DATASET EXTRACT:
BEGIN
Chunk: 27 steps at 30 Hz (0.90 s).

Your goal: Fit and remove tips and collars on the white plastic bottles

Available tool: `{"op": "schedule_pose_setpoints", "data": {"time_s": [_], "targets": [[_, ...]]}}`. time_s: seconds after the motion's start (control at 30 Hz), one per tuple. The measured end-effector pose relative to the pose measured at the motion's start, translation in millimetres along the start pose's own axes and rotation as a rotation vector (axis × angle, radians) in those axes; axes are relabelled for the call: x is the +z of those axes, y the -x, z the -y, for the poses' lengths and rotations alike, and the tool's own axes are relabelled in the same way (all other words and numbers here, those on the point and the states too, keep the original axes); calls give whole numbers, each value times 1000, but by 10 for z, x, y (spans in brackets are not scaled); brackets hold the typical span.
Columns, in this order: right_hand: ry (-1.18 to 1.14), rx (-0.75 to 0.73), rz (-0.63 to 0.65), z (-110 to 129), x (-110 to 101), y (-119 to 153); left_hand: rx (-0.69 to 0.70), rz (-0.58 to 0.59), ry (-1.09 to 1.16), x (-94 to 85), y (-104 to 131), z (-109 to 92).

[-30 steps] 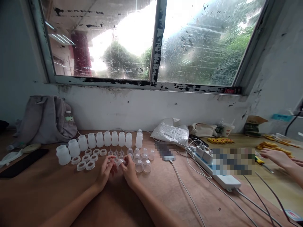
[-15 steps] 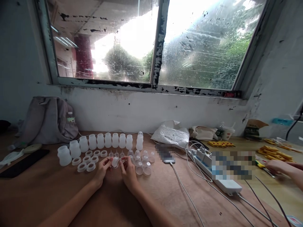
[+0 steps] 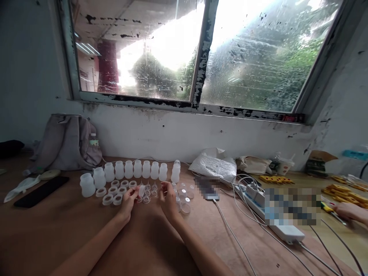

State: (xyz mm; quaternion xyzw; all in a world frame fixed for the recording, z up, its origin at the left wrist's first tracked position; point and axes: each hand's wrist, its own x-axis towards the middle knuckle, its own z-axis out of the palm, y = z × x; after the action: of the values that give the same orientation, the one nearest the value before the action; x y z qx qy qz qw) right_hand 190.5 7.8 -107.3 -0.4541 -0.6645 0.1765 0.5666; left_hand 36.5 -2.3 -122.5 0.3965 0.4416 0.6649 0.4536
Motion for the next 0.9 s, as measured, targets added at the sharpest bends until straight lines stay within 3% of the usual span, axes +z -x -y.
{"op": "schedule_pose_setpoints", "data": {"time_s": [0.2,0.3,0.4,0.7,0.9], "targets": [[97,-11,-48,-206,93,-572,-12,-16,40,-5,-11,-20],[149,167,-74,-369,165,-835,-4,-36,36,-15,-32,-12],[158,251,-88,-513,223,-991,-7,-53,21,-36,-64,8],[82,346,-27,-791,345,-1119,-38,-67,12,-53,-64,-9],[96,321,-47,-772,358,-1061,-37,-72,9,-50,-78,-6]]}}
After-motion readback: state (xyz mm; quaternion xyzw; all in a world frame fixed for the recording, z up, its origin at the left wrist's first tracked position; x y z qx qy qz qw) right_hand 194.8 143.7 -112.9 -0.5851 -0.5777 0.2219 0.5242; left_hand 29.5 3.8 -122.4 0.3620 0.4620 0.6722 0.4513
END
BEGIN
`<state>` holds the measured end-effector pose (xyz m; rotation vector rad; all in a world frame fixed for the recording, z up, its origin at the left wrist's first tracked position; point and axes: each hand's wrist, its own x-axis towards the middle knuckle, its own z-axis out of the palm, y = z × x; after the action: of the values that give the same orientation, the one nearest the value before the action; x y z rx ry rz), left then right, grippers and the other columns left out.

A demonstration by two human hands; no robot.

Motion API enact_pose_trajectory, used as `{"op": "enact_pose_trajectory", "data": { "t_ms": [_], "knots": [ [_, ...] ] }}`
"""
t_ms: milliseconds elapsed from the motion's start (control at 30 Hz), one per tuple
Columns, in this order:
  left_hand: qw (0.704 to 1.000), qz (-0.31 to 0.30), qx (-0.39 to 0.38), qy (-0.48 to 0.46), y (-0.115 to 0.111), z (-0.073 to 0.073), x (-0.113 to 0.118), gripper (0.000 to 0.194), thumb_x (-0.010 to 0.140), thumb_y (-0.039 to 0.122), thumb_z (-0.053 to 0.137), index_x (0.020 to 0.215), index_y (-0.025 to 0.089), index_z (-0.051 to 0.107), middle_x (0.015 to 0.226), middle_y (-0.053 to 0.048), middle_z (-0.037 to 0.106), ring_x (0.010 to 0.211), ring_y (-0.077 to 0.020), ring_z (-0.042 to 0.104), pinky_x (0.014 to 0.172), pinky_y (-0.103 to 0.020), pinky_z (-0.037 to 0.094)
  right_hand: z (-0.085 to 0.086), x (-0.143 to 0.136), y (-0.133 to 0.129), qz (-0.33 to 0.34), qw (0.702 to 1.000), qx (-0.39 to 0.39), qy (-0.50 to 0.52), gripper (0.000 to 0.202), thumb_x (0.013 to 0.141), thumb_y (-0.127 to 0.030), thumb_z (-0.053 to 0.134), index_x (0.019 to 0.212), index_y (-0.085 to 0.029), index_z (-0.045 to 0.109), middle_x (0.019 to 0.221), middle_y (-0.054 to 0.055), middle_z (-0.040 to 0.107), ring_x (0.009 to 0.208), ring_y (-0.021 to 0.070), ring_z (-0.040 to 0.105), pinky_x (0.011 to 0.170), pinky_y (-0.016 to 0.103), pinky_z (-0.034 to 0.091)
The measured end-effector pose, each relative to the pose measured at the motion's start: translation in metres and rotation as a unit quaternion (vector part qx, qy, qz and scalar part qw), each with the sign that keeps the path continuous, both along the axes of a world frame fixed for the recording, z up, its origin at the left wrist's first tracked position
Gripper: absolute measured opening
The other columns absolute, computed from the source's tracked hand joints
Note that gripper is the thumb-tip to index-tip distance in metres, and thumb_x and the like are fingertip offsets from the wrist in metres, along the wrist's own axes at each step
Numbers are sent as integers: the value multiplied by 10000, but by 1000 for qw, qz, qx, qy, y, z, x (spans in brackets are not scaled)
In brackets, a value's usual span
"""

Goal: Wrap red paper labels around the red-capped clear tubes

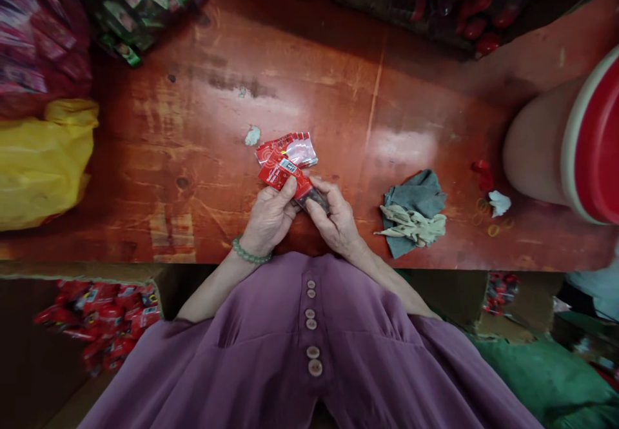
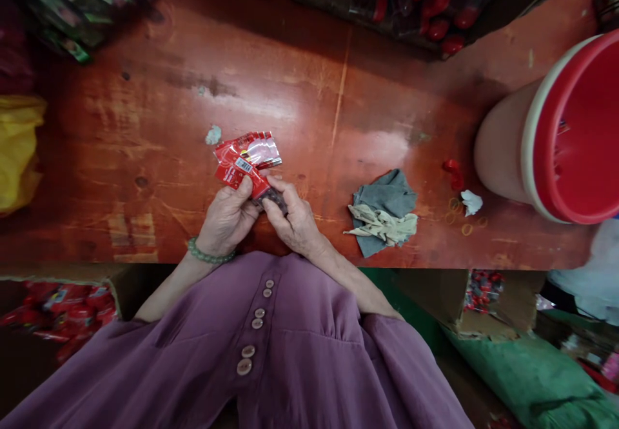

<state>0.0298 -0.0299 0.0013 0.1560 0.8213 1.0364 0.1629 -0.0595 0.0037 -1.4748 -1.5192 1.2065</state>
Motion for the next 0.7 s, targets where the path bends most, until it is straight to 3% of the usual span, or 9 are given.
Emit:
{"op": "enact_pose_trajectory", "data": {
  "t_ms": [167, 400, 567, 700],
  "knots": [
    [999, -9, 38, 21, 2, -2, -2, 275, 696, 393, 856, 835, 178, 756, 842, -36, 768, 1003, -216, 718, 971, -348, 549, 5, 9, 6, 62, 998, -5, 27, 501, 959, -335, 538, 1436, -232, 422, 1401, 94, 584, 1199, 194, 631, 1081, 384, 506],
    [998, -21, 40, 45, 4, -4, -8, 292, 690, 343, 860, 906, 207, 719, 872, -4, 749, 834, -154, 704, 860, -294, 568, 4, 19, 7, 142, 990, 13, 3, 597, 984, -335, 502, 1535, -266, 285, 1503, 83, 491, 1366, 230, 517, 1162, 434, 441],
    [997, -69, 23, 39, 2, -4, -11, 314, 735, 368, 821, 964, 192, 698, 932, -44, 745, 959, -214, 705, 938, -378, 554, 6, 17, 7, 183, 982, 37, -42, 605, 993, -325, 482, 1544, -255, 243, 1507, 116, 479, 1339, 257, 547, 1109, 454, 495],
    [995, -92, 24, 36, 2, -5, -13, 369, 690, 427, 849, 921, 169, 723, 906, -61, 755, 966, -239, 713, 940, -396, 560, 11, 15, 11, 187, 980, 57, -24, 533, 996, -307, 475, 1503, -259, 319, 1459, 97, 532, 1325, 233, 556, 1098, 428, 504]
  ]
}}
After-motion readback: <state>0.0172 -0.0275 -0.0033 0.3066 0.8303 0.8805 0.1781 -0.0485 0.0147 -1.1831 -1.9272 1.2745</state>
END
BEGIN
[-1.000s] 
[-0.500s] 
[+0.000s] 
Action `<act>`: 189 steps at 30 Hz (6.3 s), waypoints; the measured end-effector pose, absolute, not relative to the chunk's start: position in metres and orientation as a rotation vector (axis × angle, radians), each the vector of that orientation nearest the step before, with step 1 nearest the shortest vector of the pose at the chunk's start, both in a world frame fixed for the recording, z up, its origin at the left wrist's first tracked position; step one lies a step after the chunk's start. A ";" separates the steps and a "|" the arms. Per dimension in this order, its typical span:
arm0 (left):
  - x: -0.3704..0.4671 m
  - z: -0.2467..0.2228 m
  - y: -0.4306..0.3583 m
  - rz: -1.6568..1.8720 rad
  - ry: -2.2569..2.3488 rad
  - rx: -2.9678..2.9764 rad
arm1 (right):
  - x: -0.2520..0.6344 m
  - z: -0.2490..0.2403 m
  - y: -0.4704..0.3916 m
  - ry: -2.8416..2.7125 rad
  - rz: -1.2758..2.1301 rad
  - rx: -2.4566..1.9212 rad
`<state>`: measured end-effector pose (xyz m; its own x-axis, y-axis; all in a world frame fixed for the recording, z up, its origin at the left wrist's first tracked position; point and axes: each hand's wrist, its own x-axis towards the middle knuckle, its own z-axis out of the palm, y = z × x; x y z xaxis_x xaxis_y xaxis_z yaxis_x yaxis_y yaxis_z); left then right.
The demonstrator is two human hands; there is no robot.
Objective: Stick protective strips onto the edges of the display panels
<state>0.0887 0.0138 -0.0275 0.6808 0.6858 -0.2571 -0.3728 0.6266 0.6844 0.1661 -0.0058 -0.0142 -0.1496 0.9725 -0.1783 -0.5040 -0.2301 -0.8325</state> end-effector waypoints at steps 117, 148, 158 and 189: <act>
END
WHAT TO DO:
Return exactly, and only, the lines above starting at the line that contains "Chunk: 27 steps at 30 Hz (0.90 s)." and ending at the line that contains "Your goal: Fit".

EXERCISE RESPONSE:
Chunk: 27 steps at 30 Hz (0.90 s).

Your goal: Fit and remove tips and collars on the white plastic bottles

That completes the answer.